Exercise prompt
The response must contain the complete data, printed exactly.

Collected material
■ ■ ■ ■ ■ ■ ■
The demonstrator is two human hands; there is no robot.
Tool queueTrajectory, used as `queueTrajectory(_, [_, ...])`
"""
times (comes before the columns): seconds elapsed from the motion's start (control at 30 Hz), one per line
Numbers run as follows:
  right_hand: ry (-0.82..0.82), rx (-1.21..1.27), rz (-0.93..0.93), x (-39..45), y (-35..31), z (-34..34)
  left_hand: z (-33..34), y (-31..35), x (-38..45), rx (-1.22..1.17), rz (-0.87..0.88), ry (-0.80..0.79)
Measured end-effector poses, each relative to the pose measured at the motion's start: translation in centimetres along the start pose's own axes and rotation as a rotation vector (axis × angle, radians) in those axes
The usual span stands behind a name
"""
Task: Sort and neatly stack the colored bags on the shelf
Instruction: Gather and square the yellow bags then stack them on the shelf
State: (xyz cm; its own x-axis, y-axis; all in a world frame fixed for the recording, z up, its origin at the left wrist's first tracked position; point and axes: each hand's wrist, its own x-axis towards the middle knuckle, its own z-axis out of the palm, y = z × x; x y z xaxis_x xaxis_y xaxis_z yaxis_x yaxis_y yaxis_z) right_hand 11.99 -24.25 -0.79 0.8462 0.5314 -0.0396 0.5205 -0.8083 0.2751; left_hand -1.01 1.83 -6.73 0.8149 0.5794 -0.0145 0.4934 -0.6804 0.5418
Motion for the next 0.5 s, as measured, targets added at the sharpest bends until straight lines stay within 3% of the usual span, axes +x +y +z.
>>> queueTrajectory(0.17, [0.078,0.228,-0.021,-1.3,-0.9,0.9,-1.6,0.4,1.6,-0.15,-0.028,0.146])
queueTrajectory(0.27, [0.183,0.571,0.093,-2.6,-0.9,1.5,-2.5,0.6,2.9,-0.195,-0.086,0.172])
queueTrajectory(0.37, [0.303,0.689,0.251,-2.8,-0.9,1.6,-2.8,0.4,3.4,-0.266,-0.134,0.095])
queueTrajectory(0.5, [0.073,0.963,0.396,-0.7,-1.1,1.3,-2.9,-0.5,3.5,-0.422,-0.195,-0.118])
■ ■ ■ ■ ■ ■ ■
Reply to the task
The demonstrator is two human hands; there is no robot.
Tool queueTrajectory, used as `queueTrajectory(_, [_, ...])`
"""
times (comes before the columns): seconds elapsed from the motion's start (control at 30 Hz), one per line
Numbers run as follows:
  right_hand: ry (-0.82..0.82), rx (-1.21..1.27), rz (-0.93..0.93), x (-39..45), y (-35..31), z (-34..34)
  left_hand: z (-33..34), y (-31..35), x (-38..45), rx (-1.22..1.17), rz (-0.87..0.88), ry (-0.80..0.79)
Measured end-effector poses, each relative to the pose measured at the motion's start: translation in centimetres along the start pose's own axes and rotation as a rotation vector (axis × angle, radians) in those axes
The usual span stands behind a name
"""
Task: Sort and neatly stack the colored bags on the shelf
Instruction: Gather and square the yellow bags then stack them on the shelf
State: (xyz cm; its own x-axis, y-axis; all in a world frame fixed for the recording, z up, its origin at the left wrist's first tracked position; point and axes: each hand's wrist, its own x-axis towards the middle knuckle, its own z-axis out of the palm, y = z × x; x y z xaxis_x xaxis_y xaxis_z yaxis_x yaxis_y yaxis_z) right_hand 11.99 -24.25 -0.79 0.8462 0.5314 -0.0396 0.5205 -0.8083 0.2751; left_hand -1.01 1.83 -6.73 0.8149 0.5794 -0.0145 0.4934 -0.6804 0.5418
Motion for the next 0.5 s, as measured, targets added at the sharpest bends until straight lines stay within 3% of the usual span, axes +x +y +z.
>>> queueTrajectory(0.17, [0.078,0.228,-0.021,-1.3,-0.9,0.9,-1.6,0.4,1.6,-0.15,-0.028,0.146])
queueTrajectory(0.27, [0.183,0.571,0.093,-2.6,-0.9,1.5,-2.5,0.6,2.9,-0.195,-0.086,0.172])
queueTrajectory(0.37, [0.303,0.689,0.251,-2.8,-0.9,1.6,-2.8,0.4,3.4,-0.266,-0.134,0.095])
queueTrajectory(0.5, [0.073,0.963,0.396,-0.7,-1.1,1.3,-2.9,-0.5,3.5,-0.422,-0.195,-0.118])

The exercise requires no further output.